- **Given data**:

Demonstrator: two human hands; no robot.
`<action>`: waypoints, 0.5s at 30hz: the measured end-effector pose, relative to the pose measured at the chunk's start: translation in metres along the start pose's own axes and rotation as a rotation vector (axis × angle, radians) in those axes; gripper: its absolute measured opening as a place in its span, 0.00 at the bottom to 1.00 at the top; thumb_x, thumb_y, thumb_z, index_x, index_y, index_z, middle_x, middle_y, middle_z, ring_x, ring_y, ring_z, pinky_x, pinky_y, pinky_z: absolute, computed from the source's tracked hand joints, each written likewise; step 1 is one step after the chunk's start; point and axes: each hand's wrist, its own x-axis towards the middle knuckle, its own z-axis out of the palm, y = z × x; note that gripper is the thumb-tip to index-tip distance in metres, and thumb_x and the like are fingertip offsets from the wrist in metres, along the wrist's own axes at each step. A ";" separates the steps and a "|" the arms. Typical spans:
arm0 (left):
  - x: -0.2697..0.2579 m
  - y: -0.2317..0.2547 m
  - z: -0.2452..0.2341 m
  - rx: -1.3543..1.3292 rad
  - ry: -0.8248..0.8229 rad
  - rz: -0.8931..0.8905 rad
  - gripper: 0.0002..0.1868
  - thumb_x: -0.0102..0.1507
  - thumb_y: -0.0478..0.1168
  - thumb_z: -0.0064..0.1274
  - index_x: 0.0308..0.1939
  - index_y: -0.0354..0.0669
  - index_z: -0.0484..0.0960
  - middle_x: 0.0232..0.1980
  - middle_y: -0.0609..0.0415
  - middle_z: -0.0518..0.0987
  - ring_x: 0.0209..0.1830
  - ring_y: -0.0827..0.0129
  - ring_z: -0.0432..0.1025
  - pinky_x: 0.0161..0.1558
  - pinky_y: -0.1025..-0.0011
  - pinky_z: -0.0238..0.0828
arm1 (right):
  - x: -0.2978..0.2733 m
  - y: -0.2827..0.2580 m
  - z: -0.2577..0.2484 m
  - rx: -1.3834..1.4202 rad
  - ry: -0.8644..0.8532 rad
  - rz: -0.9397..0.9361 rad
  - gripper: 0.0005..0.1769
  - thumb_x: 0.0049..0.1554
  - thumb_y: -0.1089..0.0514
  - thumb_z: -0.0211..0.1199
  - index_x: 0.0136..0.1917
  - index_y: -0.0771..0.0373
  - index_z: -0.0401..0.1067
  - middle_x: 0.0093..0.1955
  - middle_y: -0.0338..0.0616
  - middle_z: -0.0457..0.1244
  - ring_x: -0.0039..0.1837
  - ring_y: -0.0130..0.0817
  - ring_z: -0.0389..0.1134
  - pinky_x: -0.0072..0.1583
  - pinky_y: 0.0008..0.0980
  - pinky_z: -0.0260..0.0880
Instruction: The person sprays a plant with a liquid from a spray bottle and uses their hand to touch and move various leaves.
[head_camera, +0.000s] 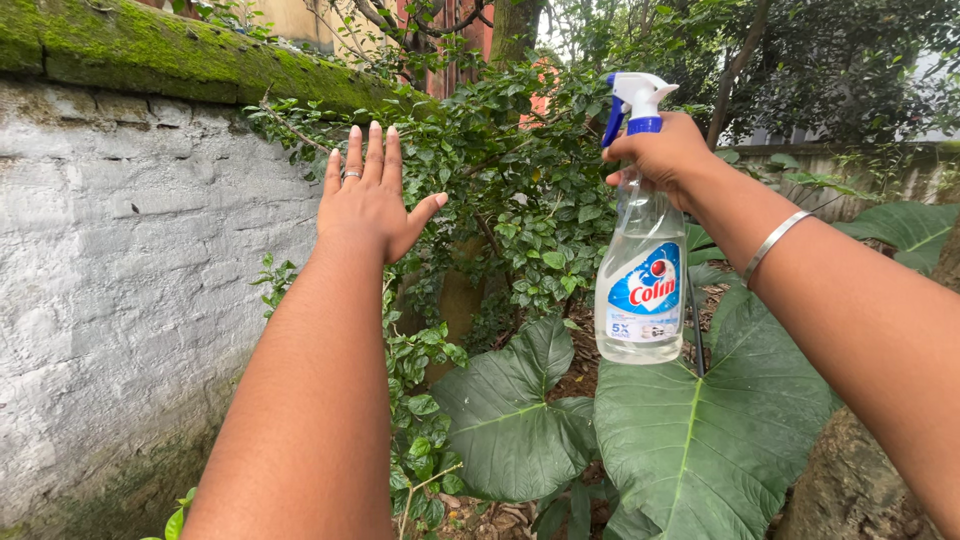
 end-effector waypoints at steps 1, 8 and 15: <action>0.000 0.000 0.000 -0.004 -0.002 -0.001 0.54 0.64 0.77 0.21 0.81 0.47 0.28 0.85 0.52 0.30 0.84 0.60 0.24 0.77 0.58 0.21 | -0.002 -0.001 0.001 -0.008 0.016 0.004 0.17 0.50 0.63 0.71 0.51 0.65 0.70 0.44 0.45 0.68 0.37 0.36 0.73 0.37 0.35 0.76; 0.001 0.001 0.000 -0.008 0.008 -0.002 0.54 0.64 0.77 0.22 0.81 0.47 0.29 0.85 0.52 0.30 0.84 0.58 0.24 0.78 0.57 0.20 | -0.010 -0.009 0.005 0.010 0.061 0.029 0.21 0.51 0.56 0.75 0.52 0.63 0.68 0.48 0.44 0.67 0.38 0.36 0.73 0.38 0.39 0.77; -0.002 -0.002 0.004 -0.018 0.005 -0.010 0.54 0.64 0.77 0.25 0.81 0.48 0.29 0.85 0.51 0.31 0.84 0.53 0.24 0.77 0.52 0.19 | -0.006 -0.005 0.005 0.000 0.058 0.035 0.19 0.51 0.58 0.74 0.52 0.63 0.69 0.48 0.44 0.68 0.39 0.36 0.74 0.41 0.41 0.75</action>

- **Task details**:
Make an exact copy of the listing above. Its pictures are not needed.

- **Response to the exercise**:
Demonstrator: two human hands; no robot.
`<action>`: waypoints, 0.5s at 30hz: the measured end-effector pose, relative to the pose measured at the chunk's start: translation in metres along the start pose's own axes and rotation as a rotation vector (axis × angle, radians) in those axes; gripper: its absolute measured opening as a place in its span, 0.00 at the bottom to 1.00 at the top; thumb_x, thumb_y, thumb_z, index_x, index_y, index_z, middle_x, middle_y, middle_z, ring_x, ring_y, ring_z, pinky_x, pinky_y, pinky_z: absolute, computed from the source's tracked hand joints, each written likewise; step 1 is one step after the chunk's start; point and axes: each hand's wrist, its own x-axis towards the middle knuckle, its own z-axis out of the palm, y = z × x; note that gripper is the thumb-tip to index-tip distance in metres, and thumb_x and the like are fingertip offsets from the wrist in metres, along the wrist's own axes at each step. A ";" separates the steps and a "|" the arms. Typical spans:
arm0 (left):
  - x: -0.2697..0.2579 m
  - y: -0.2317..0.2547 m
  - z: -0.2452..0.2341 m
  - rx: -1.3543..1.3292 rad
  - ry: -0.8248..0.8229 rad
  - rz: -0.8931..0.8905 rad
  - gripper: 0.0002..0.1868
  - thumb_x: -0.0102..0.1507
  - thumb_y: -0.0478..0.1168
  - thumb_z: -0.0064..0.1274
  - index_x: 0.0308..0.1939
  - index_y: -0.0354..0.0669
  - index_z: -0.0484..0.0960
  - middle_x: 0.0232..0.1980
  - middle_y: -0.0609..0.0415
  - middle_z: -0.0518..0.0987
  - ring_x: 0.0209..0.1830
  - ring_y: -0.0827..0.0129
  - ring_z: -0.0432..0.1025
  - pinky_x: 0.0161..0.1558
  - pinky_y: -0.1025..-0.0011
  - pinky_z: -0.0238..0.0828
arm1 (right):
  - x: -0.2978..0.2733 m
  - y: -0.2827..0.2580 m
  - z: -0.2577..0.2484 m
  - rx: -1.3834..1.4202 rad
  - ry: -0.8644..0.8532 rad
  - rz: -0.9397..0.9361 rad
  - gripper: 0.0005..0.1769
  - thumb_x: 0.0049..0.1554
  - thumb_y: -0.1089..0.0514
  - thumb_z: -0.0211..0.1199
  - index_x: 0.0136..0.1917
  - index_y: -0.0771..0.0373
  - index_z: -0.0401..0.1067
  - middle_x: 0.0093..0.1955
  - middle_y: -0.0338..0.0616
  - middle_z: -0.0457..0.1244
  - ring_x: -0.0039..0.1837
  - ring_y: -0.0130..0.0817
  - ring_z: -0.0389..0.1134
  - pinky_x: -0.0072..0.1583
  - pinky_y: 0.0008..0.0980
  - pinky_z: -0.0260..0.0880
Instruction: The person sprays a plant with a liquid from a spray bottle and uses their hand to touch and move various leaves.
[head_camera, +0.000s] 
 end-effector waypoints at steps 1, 8 and 15: <action>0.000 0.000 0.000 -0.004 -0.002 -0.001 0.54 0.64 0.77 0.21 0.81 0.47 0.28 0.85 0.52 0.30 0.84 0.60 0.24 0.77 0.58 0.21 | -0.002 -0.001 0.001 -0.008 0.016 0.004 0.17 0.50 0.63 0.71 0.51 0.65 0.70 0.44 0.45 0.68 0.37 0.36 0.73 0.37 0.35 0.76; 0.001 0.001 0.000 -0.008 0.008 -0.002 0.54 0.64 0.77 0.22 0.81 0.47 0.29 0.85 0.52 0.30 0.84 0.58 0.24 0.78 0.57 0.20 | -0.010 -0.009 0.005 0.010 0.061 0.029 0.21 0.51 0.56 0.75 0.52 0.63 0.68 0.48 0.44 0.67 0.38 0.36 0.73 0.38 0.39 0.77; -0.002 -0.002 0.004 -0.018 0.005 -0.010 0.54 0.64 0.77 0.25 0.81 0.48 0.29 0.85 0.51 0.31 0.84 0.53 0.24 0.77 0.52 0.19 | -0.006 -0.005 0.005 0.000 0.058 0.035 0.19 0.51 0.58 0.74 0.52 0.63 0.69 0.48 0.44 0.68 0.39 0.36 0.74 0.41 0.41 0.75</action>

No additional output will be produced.